**AIM OF THE EXERCISE**
Go through the data below line by line and report how many lines contain "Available", giving only that figure.

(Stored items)

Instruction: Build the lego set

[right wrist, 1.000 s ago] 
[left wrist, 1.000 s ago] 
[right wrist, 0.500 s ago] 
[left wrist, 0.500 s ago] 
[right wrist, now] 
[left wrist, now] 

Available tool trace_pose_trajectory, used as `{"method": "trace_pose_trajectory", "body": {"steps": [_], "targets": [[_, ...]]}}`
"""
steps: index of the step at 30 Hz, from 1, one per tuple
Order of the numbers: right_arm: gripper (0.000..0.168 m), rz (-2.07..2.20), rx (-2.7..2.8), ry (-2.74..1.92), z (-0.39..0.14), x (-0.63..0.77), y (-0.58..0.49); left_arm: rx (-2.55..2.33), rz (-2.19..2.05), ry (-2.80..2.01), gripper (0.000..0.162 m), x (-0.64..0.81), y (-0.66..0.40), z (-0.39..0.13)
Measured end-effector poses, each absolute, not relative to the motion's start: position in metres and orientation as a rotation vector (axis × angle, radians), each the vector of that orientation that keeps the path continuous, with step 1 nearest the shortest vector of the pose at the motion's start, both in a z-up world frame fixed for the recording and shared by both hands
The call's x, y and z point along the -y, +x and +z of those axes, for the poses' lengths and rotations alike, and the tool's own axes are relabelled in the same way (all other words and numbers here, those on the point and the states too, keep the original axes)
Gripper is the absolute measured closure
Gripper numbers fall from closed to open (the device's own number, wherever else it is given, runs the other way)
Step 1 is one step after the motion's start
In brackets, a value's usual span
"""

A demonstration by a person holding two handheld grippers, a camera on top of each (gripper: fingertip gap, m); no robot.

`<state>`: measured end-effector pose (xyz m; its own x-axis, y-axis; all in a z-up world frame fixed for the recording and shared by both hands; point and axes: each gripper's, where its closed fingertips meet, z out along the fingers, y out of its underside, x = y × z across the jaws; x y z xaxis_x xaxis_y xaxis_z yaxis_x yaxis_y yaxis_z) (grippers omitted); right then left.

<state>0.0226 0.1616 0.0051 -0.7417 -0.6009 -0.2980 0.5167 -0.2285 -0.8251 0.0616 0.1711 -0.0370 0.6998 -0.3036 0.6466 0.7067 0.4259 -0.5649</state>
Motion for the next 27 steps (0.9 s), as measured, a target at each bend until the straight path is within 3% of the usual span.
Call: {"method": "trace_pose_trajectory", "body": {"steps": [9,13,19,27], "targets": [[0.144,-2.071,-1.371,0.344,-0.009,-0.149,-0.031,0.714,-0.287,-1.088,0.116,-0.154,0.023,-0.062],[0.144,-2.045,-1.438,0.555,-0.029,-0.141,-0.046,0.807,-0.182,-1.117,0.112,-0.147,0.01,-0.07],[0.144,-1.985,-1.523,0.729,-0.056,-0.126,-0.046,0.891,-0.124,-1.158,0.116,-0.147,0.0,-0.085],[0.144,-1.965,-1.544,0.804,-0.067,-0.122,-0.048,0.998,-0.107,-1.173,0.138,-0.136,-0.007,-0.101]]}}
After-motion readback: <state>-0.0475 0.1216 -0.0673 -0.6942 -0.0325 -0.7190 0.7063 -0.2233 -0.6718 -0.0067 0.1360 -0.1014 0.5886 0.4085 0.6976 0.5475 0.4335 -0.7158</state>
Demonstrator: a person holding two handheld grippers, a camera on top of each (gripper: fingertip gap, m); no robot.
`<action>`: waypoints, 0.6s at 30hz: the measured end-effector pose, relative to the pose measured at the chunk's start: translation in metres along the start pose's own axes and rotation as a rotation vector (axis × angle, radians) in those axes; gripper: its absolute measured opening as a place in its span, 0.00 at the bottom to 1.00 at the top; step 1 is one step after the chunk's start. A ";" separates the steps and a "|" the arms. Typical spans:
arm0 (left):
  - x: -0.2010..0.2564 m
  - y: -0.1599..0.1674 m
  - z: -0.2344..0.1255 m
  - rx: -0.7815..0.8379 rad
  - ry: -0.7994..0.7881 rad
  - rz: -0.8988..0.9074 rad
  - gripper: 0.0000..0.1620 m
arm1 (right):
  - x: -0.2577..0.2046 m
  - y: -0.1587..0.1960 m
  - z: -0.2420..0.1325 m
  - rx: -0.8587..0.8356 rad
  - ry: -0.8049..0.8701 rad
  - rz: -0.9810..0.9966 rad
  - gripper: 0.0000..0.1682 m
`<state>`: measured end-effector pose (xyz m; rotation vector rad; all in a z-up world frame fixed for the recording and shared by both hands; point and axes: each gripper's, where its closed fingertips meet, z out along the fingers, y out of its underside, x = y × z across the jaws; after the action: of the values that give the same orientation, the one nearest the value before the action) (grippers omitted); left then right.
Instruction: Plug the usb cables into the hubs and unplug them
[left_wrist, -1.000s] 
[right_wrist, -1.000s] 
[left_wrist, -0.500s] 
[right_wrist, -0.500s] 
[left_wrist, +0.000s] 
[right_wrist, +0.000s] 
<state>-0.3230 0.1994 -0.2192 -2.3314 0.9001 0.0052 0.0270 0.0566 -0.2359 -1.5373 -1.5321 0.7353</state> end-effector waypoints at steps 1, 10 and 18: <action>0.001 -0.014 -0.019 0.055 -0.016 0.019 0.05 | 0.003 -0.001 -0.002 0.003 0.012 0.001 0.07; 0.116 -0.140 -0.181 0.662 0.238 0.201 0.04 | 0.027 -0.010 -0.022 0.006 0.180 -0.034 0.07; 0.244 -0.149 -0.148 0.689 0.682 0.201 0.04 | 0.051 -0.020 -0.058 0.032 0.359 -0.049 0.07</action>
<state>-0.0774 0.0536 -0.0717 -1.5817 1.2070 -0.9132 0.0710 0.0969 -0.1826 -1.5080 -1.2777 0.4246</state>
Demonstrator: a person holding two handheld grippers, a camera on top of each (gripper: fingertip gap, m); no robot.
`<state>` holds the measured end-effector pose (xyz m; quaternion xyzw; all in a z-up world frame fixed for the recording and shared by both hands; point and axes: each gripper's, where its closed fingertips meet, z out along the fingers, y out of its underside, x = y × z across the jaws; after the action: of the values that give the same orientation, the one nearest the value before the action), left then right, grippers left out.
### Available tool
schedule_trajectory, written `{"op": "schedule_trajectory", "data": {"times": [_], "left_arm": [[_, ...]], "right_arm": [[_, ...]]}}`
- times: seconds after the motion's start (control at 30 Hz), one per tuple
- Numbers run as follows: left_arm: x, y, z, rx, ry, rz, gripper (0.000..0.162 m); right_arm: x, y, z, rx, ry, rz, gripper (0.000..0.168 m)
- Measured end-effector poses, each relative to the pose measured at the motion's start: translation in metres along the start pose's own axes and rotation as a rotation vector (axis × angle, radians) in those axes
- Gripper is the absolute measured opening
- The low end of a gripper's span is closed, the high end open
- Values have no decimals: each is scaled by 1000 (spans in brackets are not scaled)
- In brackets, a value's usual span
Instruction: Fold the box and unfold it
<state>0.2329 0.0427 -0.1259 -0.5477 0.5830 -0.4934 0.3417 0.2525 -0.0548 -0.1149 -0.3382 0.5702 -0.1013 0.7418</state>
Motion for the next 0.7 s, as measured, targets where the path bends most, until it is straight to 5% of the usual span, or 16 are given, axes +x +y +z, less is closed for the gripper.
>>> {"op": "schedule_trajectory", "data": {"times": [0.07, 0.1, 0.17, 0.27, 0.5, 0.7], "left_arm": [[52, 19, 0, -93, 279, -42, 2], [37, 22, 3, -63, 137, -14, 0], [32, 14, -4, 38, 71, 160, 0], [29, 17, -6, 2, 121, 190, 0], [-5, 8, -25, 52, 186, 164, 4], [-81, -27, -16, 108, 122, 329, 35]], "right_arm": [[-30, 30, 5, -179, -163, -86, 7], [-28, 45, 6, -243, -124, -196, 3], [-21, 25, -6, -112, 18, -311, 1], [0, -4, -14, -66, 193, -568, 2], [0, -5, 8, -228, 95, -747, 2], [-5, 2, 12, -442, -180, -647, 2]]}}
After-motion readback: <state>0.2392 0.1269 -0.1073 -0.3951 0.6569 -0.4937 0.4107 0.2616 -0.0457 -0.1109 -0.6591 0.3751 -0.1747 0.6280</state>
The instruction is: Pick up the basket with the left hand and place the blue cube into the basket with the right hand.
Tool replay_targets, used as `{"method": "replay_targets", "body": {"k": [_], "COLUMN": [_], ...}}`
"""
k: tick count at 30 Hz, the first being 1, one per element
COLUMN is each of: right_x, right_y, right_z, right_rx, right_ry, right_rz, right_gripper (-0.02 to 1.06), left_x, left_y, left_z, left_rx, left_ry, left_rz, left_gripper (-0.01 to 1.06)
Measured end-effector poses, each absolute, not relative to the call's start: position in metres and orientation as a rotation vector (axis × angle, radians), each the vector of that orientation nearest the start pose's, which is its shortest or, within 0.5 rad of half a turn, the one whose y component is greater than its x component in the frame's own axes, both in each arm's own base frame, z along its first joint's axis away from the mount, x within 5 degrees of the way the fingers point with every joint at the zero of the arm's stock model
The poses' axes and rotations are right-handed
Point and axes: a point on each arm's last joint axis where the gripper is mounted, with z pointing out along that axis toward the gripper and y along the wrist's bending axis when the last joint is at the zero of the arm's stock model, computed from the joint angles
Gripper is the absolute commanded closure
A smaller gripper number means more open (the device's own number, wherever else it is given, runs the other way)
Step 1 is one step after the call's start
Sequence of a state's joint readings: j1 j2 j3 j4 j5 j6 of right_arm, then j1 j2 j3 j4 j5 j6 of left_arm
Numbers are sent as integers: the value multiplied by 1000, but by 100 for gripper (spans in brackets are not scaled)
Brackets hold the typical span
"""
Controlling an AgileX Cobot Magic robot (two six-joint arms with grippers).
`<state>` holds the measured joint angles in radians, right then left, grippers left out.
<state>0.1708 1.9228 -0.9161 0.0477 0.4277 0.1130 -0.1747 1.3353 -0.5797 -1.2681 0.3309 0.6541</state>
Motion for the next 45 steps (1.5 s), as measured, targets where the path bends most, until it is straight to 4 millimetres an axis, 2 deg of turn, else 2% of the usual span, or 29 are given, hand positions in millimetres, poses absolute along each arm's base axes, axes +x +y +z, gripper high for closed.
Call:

**FINAL ANSWER**
2